__TASK DETAILS__. Write out exactly what each line says, starting with the first line below and ending on the one with "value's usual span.".

__DATA EXCERPT__.
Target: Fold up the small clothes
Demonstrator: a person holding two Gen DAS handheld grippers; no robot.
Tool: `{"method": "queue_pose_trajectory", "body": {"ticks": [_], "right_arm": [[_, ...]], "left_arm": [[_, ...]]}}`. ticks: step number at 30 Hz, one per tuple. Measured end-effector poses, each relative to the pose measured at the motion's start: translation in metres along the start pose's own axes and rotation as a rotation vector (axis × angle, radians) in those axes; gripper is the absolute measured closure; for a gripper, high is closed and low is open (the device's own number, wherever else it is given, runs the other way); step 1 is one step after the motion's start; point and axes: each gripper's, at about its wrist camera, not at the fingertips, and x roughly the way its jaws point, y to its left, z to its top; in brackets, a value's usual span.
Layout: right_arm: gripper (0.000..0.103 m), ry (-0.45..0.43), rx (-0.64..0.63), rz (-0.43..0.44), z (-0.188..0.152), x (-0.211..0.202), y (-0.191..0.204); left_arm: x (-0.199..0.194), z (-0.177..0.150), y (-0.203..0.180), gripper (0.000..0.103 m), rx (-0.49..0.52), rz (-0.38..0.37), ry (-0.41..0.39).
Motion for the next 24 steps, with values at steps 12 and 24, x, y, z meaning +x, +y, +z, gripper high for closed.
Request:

__EXERCISE RESPONSE__.
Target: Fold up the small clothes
Demonstrator: a person holding two Gen DAS handheld grippers; no robot.
Tool: `{"method": "queue_pose_trajectory", "body": {"ticks": [_], "right_arm": [[_, ...]], "left_arm": [[_, ...]]}}`. ticks: step number at 30 Hz, one per tuple. Measured end-effector poses, each relative to the pose measured at the motion's start: translation in metres along the start pose's own axes and rotation as a rotation vector (axis × angle, radians) in those axes; gripper is the absolute measured closure; for a gripper, high is closed and low is open (the device's own number, wherever else it is given, runs the other way); step 1 is one step after the motion's start; point and axes: each gripper's, at about its wrist camera, not at the fingertips, and x roughly the way its jaws point, y to its left, z to its top; in brackets, a value's usual span.

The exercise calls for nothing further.